We use this method because it is easy to compute and understand. It is the straight-line distance between two points in a multidimensional space (aka our vectors in this case). It's commonly used in machine learning and computer vision when working with feature vectors because it works well in low to moderately high dimensional spaces (like our feature vectors based on tags). When you have features that are numerically meaningful (like the confidence scores from Azure’s tags), Euclidean distance is a natural choice for measuring similarity.

Now that we have processed our dataset and got it ready for matching, it is time to introduce a new image and see if we can determine which entry in our dataset this foreign image is similar to.

To do that, we extract this new image’s tags in real-time and create a vector for it based on the tags we collected. We then calculate the similarity between the query image and each image in the dataset, using Euclidean distance. The image with the smallest distance is considered the most similar one.

The “forest” image we have in our dataset is the following one:

For testing the application, I am going to use the following image:

When we run our application, we see that the app correctly determines that our image is a forest.

By extracting tags in real-time from the query image, we can compare images dynamically, even if the query image isn't part of the preloaded dataset. This makes the system flexible and allows for new images to be analyzed on the fly.

Behind The Scenes

So, what’s happening here? We did not explicitly train any models—how did the application manage to identify the correct image type?

In this instance, our dataset effectively functions as the “model” because it contains the reference information (tags and vectors) that we compare against when performing a query.

We are using Azure’s pre-trained Computer Vision API to generate features (tags). So, the “training” is implicitly embedded in Azure’s pre-trained model.

This is sometimes referred to as a non-parametric approach because our application is not learning explicit parameters (like in a deep learning model) but is instead comparing data points (images) directly.

This method can work well in some cases because it avoids the complexity of training a custom machine learning model but still achieves meaningful results using pre-trained intelligence.

With this approach, you can build a basic image search engine that leverages Azure’s pre-trained Computer Vision API for real-time tagging. While this example uses Euclidean distance, you can experiment with other similarity measures like cosine similarity or even build your own custom models using Azure Custom Vision.

This framework is a powerful starting point for building scalable and flexible image search systems, whether for e-commerce (where customers can find products based on images), content management (organizing large collections of photos), or social media applications (discovering similar content).

Here is the source code: https://github.com/tjgokken/AzureVectorImageSearch

A

What "image tags" are? What does ExtractImageTags function do?

T
TJ Gokken1y ago

Hi Alexander,

Image Tags are attributes manually assigned by humans to describe or categorise an image.

ExtractImageTags is an internal method from the Azure Vision API that automatically analyzes images and generates tags.
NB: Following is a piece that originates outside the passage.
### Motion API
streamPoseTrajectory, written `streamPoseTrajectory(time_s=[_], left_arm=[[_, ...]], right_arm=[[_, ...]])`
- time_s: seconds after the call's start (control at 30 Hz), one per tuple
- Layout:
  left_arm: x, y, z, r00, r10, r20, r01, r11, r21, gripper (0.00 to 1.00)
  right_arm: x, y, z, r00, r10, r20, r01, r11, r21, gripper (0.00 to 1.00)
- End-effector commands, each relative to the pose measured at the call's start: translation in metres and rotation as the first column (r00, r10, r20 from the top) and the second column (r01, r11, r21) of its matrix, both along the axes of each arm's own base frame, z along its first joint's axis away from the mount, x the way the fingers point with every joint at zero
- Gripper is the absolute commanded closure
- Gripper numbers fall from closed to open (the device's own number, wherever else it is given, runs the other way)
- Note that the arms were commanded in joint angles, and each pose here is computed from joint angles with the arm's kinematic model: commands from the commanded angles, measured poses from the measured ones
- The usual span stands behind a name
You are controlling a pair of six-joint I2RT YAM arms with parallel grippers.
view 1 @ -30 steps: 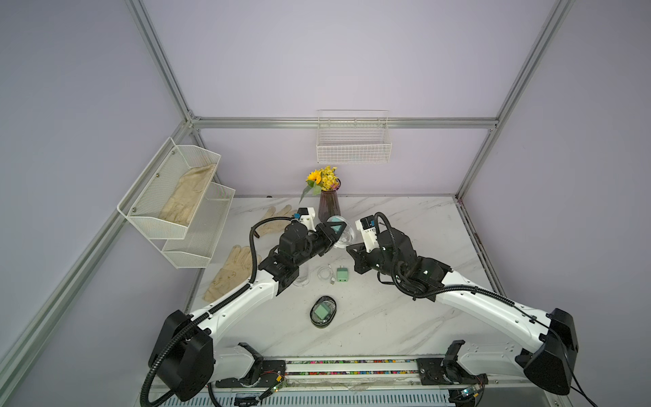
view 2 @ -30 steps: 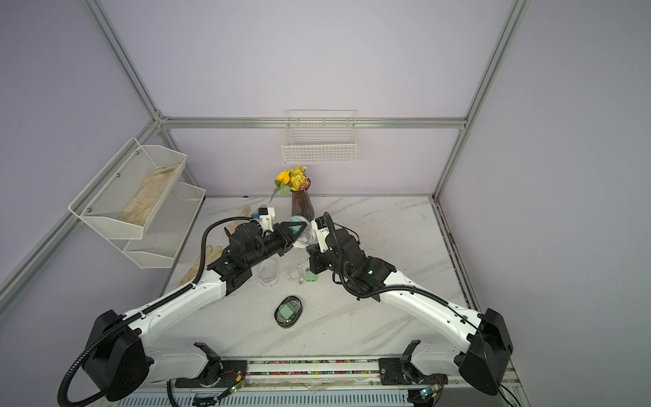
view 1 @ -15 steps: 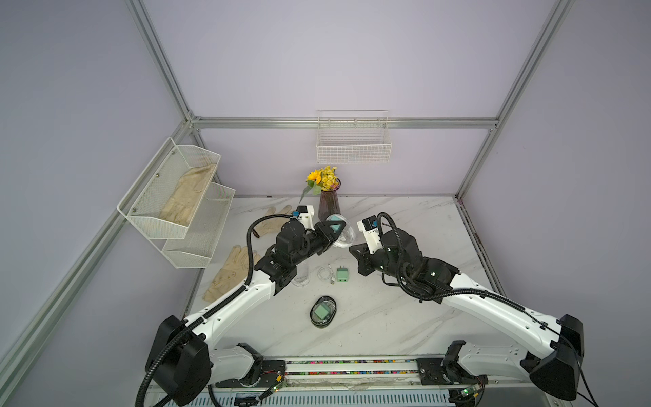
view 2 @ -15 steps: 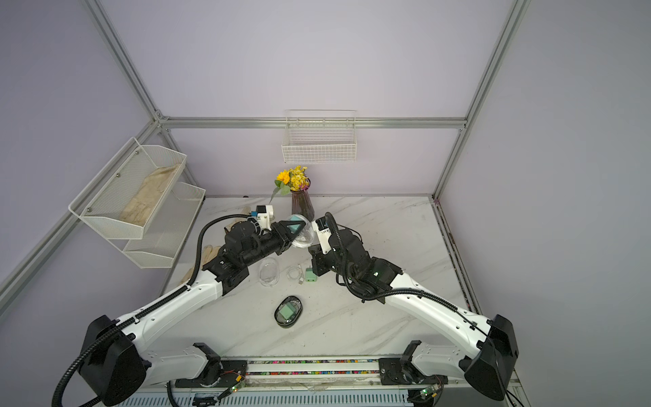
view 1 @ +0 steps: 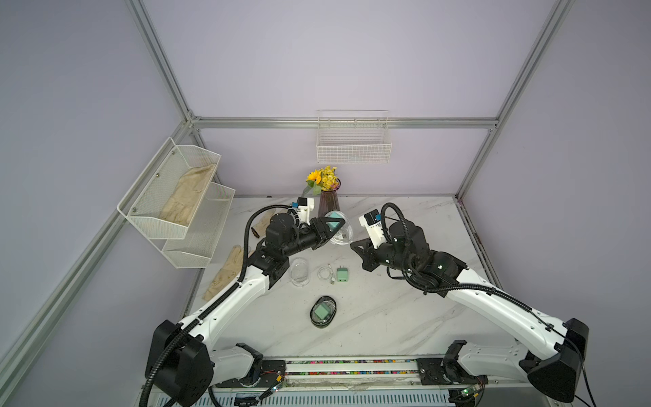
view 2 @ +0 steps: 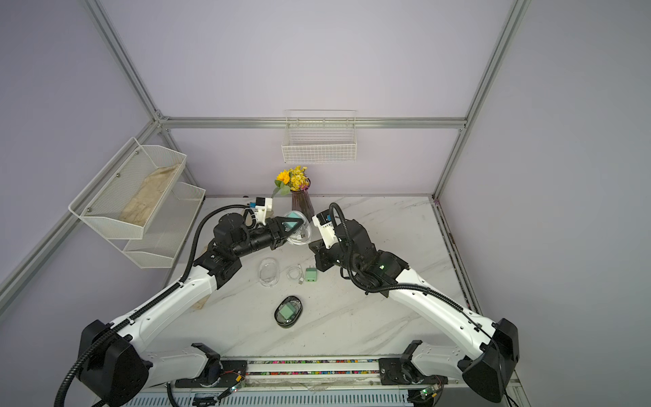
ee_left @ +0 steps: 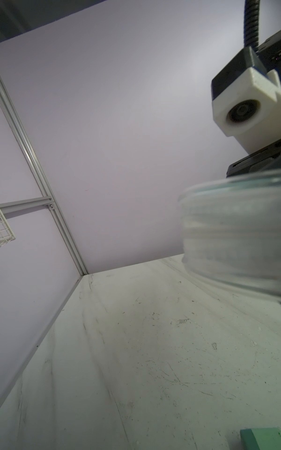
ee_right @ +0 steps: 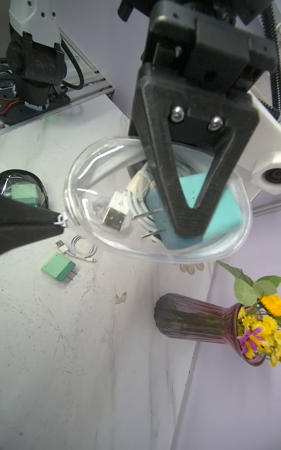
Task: Pack away charging kits
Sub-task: Zip the zipper on the storage bag.
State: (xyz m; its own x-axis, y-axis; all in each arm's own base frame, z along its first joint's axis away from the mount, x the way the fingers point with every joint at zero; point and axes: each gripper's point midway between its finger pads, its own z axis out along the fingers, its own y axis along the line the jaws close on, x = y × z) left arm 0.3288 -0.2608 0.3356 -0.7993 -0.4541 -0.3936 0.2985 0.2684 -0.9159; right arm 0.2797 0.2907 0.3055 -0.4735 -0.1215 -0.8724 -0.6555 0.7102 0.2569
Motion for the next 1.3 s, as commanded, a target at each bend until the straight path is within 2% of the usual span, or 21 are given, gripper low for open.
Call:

In other words, instead of humans analysing and assigning tags (attributes), Azure Vision API does this automatically for us, based on the content it detects in the image.

Hope this helps.

1
A

TJ Gokken Is it possible, instead of base dictionary labeled images, get centers of common image clusters from API? Because if you try to match some distant from your dictionary images (image of a cat when your dictionary contains only oceans/forests) you will get very confusing results. Or is it possible to get at least somehow unified distances between detected tags (cat and tiger are more similar than cat and toaster)?

1
T
TJ Gokken1y ago

Alexander Kolobov Great question. Yes, it is possible and might actually be a better way to match images. However, the focus of this article was using Azure AI Services. That's why we relied on the image tags generated by Azure Vision API.

At the moment, Azure Vision API does not support clustering of similar images. You can get unified distances between similar tags, but that would require additional processing on top of Azure's services.

Another point is, we are working with a very small set of images as our dataset. If our dataset was 5,000 or 50,000 images instead of 5, then the tags generated by Azure Vision API become far more effective.

Hope this helps.

1
T
TJ Gokken1y ago

TJ Gokken It is also possible to use Azure Functions that runs Python code to calculate tag similarities using a library such as Word2Vec. This allows more advanced similarity calculations between tags.

1